The research highlights an underappreciated aspect of the elusive Casimir-Polder force, one of the stranger effects of quantum mechanics. The force arises from the ever-present random fluctuation of microscopic electric fields in empty space. The fluctuations get stronger near a surface, and an isolated neutral atom nearby will feel them as a subtle pull?a flimsy, invisible rubber band between bulk objects and atoms that may be a source of friction, for example, in tiny devices. The JILA group previously made the most precise measurement ever of Casimir-Polder, measuring forces hundreds of times weaker than ever before and at greater distances (more than 5 micrometers). JILA is a joint institute of the National Institute of Standards and Technology (NIST) and the University of Colorado at Boulder.
Now, as reported in a paper scheduled for this week's issue of Physical Review Letters, the JILA team has made the first measurement of the temperature dependence of this force. By using a combination of temperatures at opposite extremes?making a glass surface very hot while keeping the environment neutral and using ultracold atoms as a measurement tool?the new research underscores the power of surfaces to influence the Casimir-Polder force. That is, electric fields within the glass mostly reflect inside the surface but also leak out a little bit to greatly strengthen the fluctuations in neighboring space. As a result, says group leader and NIST Fellow Eric Cornell, "warm glass is stickier than cold glass."

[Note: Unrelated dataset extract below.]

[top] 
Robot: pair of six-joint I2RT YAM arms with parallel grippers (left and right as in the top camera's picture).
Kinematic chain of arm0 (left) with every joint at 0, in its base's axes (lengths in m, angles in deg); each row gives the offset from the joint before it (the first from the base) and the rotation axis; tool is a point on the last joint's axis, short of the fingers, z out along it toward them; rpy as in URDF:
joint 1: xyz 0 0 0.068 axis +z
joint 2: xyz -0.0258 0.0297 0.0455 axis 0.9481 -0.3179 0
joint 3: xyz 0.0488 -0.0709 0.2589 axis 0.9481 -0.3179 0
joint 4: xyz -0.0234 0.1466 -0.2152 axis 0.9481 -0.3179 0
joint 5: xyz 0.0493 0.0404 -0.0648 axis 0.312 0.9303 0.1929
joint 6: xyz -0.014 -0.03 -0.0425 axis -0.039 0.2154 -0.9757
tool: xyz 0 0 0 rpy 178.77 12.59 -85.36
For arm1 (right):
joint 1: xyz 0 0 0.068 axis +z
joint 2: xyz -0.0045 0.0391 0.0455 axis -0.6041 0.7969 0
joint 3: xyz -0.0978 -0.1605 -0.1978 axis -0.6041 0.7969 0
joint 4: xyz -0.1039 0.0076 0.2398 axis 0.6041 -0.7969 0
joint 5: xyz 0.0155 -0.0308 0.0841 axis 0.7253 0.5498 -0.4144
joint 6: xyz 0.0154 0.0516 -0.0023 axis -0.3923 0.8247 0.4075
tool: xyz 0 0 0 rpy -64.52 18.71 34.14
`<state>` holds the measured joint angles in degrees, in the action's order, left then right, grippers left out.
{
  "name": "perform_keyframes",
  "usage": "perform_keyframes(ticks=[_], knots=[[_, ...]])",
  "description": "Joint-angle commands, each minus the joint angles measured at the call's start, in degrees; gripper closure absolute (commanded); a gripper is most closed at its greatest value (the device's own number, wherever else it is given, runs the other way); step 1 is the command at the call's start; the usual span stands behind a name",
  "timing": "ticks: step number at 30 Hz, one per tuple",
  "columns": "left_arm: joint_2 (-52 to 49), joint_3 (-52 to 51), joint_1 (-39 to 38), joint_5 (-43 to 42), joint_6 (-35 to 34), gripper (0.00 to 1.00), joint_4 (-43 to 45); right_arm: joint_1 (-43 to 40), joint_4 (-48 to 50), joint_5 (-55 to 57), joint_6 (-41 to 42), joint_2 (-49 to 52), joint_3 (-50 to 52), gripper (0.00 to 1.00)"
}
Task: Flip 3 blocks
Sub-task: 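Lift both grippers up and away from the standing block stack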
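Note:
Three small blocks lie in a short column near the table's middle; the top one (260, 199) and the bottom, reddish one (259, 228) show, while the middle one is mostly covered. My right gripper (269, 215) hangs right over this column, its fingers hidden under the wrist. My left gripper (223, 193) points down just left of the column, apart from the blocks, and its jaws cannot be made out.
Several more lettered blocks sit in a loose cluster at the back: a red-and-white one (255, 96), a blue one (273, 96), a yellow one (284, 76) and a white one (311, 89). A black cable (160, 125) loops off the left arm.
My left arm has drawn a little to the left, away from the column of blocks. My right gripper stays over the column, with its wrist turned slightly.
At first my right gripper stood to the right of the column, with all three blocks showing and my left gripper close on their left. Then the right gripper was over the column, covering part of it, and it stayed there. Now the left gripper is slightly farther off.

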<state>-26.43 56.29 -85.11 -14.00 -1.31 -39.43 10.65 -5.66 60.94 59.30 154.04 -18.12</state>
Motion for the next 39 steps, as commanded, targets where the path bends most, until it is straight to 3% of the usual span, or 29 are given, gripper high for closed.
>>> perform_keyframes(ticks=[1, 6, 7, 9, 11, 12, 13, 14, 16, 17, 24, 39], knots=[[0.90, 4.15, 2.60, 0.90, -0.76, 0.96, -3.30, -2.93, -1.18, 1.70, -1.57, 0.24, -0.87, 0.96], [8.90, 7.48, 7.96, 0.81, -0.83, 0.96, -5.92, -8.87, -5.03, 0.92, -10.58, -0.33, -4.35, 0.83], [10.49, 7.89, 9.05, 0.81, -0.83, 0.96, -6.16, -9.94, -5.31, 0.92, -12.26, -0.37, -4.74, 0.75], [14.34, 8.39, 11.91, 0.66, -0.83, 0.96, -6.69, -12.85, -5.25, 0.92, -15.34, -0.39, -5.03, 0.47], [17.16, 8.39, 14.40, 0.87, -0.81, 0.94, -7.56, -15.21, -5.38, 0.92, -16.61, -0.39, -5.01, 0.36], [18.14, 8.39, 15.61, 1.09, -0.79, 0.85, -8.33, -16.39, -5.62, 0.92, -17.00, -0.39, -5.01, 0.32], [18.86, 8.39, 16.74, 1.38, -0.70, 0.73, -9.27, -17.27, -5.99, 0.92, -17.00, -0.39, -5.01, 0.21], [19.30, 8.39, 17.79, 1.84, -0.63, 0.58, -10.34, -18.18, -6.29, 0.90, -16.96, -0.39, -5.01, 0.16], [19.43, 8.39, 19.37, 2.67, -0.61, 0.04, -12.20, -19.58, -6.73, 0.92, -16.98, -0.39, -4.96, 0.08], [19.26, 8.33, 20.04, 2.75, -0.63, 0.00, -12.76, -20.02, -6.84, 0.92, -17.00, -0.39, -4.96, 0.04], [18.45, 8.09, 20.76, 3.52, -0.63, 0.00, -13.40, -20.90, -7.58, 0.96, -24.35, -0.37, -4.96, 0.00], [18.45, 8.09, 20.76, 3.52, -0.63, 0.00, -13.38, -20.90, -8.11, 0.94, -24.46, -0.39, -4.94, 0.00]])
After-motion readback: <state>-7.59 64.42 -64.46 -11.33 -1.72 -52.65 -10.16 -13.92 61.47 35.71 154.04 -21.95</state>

The experiments demonstrate the practical use of a Bose-Einstein Condensate (BEC), a form of matter first created at JILA a decade ago. In a BEC, thousands of ultracold atoms coalesce into a "superatom" in a single quantum state. Cornell, who shared the 2001 Nobel Prize in Physics for this development, says the purity and sensitivity of a BEC makes it uniquely useful as a tool for measuring very slight forces and changes.
To measure the Casimir-Polder force, a BEC of about 250,000 rubidium atoms in a magnetic trap was placed a few micrometers from a glass plate. As the BEC was brought closer to the surface, the "wiggling" of the condensate was observed over time. Based on the changes in the oscillation frequency, the researchers calculated the force. In the latest experiment, measurements were made as a laser beam was used to heat the glass plate from room temperature (about 37 degrees C or 98 degrees F) to very hot (about 330 degrees C or 630 degrees F), while the surrounding environment was kept near room temperature. The strength of the force was shown to be nearly three times larger when the glass temperature doubled. The researchers also were able to separate the forces emanating from the surface versus the environment.